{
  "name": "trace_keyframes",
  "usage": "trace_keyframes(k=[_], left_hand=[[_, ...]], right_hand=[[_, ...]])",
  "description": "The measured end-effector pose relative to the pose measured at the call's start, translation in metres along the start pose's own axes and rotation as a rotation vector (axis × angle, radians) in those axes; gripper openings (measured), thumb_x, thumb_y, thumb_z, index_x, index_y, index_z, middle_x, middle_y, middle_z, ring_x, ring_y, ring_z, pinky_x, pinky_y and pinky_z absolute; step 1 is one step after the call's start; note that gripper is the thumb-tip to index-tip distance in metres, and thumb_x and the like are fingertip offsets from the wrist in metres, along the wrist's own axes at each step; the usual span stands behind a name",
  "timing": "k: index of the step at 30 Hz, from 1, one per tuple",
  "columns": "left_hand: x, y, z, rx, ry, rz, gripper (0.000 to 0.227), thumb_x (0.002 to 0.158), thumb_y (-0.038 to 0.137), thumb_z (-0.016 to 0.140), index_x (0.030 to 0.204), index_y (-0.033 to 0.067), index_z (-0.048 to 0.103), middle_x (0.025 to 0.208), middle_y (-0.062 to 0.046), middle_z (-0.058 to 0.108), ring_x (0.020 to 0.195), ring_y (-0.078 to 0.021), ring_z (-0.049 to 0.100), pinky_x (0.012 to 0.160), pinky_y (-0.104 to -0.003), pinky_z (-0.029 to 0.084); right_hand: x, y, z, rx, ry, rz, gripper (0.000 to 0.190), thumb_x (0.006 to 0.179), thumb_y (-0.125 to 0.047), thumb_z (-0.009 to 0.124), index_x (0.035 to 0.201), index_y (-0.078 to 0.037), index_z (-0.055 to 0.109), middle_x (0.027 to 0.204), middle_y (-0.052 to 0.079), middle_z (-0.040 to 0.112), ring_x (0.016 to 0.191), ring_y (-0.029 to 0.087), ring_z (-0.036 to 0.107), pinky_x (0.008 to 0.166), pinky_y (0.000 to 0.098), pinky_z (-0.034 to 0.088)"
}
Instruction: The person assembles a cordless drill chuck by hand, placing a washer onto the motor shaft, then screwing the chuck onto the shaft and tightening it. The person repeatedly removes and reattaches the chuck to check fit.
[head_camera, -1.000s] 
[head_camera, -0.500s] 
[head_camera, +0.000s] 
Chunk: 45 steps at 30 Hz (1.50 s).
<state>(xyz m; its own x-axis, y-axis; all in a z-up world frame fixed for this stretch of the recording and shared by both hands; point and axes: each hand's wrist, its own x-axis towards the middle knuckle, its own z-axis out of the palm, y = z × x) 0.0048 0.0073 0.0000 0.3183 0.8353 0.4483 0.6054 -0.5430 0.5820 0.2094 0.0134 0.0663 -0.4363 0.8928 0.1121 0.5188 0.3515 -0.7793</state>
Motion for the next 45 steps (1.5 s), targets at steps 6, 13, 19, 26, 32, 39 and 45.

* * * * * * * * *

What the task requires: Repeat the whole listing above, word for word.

Task response:
{
  "name": "trace_keyframes",
  "usage": "trace_keyframes(k=[_], left_hand=[[_, ...]], right_hand=[[_, ...]])",
  "description": "The measured end-effector pose relative to the pose measured at the call's start, translation in metres along the start pose's own axes and rotation as a rotation vector (axis × angle, radians) in those axes; gripper openings (measured), thumb_x, thumb_y, thumb_z, index_x, index_y, index_z, middle_x, middle_y, middle_z, ring_x, ring_y, ring_z, pinky_x, pinky_y and pinky_z absolute; step 1 is one step after the call's start; note that gripper is the thumb-tip to index-tip distance in metres, and thumb_x and the like are fingertip offsets from the wrist in metres, along the wrist's own axes at each step; the usual span stands behind a name",
  "timing": "k: index of the step at 30 Hz, from 1, one per tuple",
  "columns": "left_hand: x, y, z, rx, ry, rz, gripper (0.000 to 0.227), thumb_x (0.002 to 0.158), thumb_y (-0.038 to 0.137), thumb_z (-0.016 to 0.140), index_x (0.030 to 0.204), index_y (-0.033 to 0.067), index_z (-0.048 to 0.103), middle_x (0.025 to 0.208), middle_y (-0.062 to 0.046), middle_z (-0.058 to 0.108), ring_x (0.020 to 0.195), ring_y (-0.078 to 0.021), ring_z (-0.049 to 0.100), pinky_x (0.012 to 0.160), pinky_y (-0.104 to -0.003), pinky_z (-0.029 to 0.084); right_hand: x, y, z, rx, ry, rz, gripper (0.000 to 0.190), thumb_x (0.006 to 0.179), thumb_y (-0.125 to 0.047), thumb_z (-0.009 to 0.124), index_x (0.035 to 0.201), index_y (-0.078 to 0.037), index_z (-0.055 to 0.109), middle_x (0.027 to 0.204), middle_y (-0.052 to 0.079), middle_z (-0.040 to 0.112), ring_x (0.016 to 0.191), ring_y (-0.029 to 0.087), ring_z (-0.036 to 0.107), pinky_x (0.008 to 0.166), pinky_y (0.000 to 0.098), pinky_z (-0.034 to 0.088)"
}
Instruction: The person assembles a cordless drill chuck by hand, placing a washer onto the motor shaft, then screwing the chuck onto the shaft and tightening it. The person repeatedly removes and reattaches the chuck to check fit.
[head_camera, -1.000s] 
[head_camera, -0.500s] 
[head_camera, +0.000s] 
Chunk: 45 steps at 30 Hz (1.50 s).
<state>(xyz m; its own x-axis, y-axis; all in a z-up world frame fixed for this stretch of the recording and shared by both hands; point and axes: each hand's wrist, its own x-axis towards the middle knuckle, its own z-axis out of the palm, y = z × x) 0.0048 0.0073 0.0000 0.3183 0.8353 0.4483 0.6054 -0.5430 0.5820 0.2094 0.0134 0.0663 -0.4363 0.8928 0.1121 0.5188 0.3515 -0.7793</state>
Motion for the next 45 steps (1.5 s), targets at steps 6, 13, 19, 26, 32, 39 and 45.

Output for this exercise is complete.